The financial services industry has become far more customer centric than it was just a decade ago. You can do virtually everything financially on your phone now that use to require a trip to the bank.
Freedom Financial points out that the focus on the customer is being driving by fintechs. Fintech, short for financial technology, is a group of companies that rose to prominence shortly after the financial crisis. Their ability to bring financial services solutions to market is far quicker than that of traditional banks. This is mainly because of the regulatory requirements that hinder banks.
The Financial Crisis And Fintech
The financial crisis is often credited with giving rise to fintechs. Freedom Financial notes thatChris Skinner claims the first fintech was Zopa, a UK peer-to-peer lending service started in 2005.
During that same time and the following year, other companies such as Prosper and Lending Club launched.
From this, you can see that the financial crisis did not create fintechs. It was a series of events that accelerated the success of fintechs. Namely the launch of the iPhone in 2007 and the financial crisis of 2008.
With the large change in financial jobs, adoption of smartphones, and always on Internet, fintechs began giving consumers what they wanted and much of was do-it-yourself financial services.
How Fintechs Have Enhanced Financial Services
Fintechs have drawn plenty of investor attention. Global investment in fintechs was $24.7 billion in 2016, according to a report by KPMG. In 2010, it was $9 billion.
Freedom Financial mentions that many of the most popular fintechs are payment processors, loan consolidators, lenders, accounting software, and insurance. Below are just a few popular fintechs falling within these categories:
- Ant Financial – conglomerate of various financial services including wealth management, credit reporting, private banking, payments and cloud computing.
- Xero – accounting software.
- SoFi – student loan financing, mortgage loans, personal loans, wealth management, and life insurance.
- Avant – lending.
- Oscar – insurance.
Many of the lending focused fintechs use an automated approval process that can often be completed on mobile phones. Approval usually happens within minutes.
Allowing consumers to complete financial tasks on their own without the intervention of a human assistance is a common theme across fintechs.
Fintechs And Traditional Banks
Fintechs aren’t just stand alone companies. They often integrate with larger, traditional banks. With many fintechs being bought by larger banks, the line between traditional banking and fintechs is becoming blurred.

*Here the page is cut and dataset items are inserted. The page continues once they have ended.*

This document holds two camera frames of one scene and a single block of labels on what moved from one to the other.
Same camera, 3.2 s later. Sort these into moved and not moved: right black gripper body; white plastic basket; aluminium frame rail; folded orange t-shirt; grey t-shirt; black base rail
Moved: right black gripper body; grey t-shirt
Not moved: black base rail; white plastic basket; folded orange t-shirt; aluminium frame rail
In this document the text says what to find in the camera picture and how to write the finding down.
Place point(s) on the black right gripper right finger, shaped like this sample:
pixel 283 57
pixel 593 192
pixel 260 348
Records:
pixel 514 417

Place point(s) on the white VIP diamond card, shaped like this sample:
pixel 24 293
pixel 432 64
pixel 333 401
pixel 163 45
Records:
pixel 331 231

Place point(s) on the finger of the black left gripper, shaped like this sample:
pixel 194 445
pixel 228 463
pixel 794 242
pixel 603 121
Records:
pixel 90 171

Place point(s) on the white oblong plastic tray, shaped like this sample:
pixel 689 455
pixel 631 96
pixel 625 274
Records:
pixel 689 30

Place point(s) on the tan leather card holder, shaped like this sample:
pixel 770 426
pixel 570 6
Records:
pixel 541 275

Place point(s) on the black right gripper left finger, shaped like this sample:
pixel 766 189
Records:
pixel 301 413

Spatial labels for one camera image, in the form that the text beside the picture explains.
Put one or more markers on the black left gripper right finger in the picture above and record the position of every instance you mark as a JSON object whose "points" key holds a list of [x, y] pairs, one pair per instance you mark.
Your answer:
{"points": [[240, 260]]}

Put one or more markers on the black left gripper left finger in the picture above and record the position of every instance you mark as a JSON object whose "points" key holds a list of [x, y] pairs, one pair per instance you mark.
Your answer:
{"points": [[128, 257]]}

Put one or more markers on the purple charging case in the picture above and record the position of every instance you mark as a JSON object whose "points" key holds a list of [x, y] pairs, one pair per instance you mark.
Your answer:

In fact, Bank of America, a U.S. based bank with $2.25 trillion in assets, is utilizing artificial intelligence in many areas of its business. With the help High Radius, a fintech, Bank of America is able to streamline its accounts receivables processing.
J.P. Morgan ($2.55 trillion in assets) also makes heavy use of fintechs. In 2016, Jamie Dimon revealed that the bank invested $9.5 billion in fintechs.
Freedom Financial says that fintechs have gained traction as both stand alone companies supplying services to banks and as integrated departments within larger financial institutions.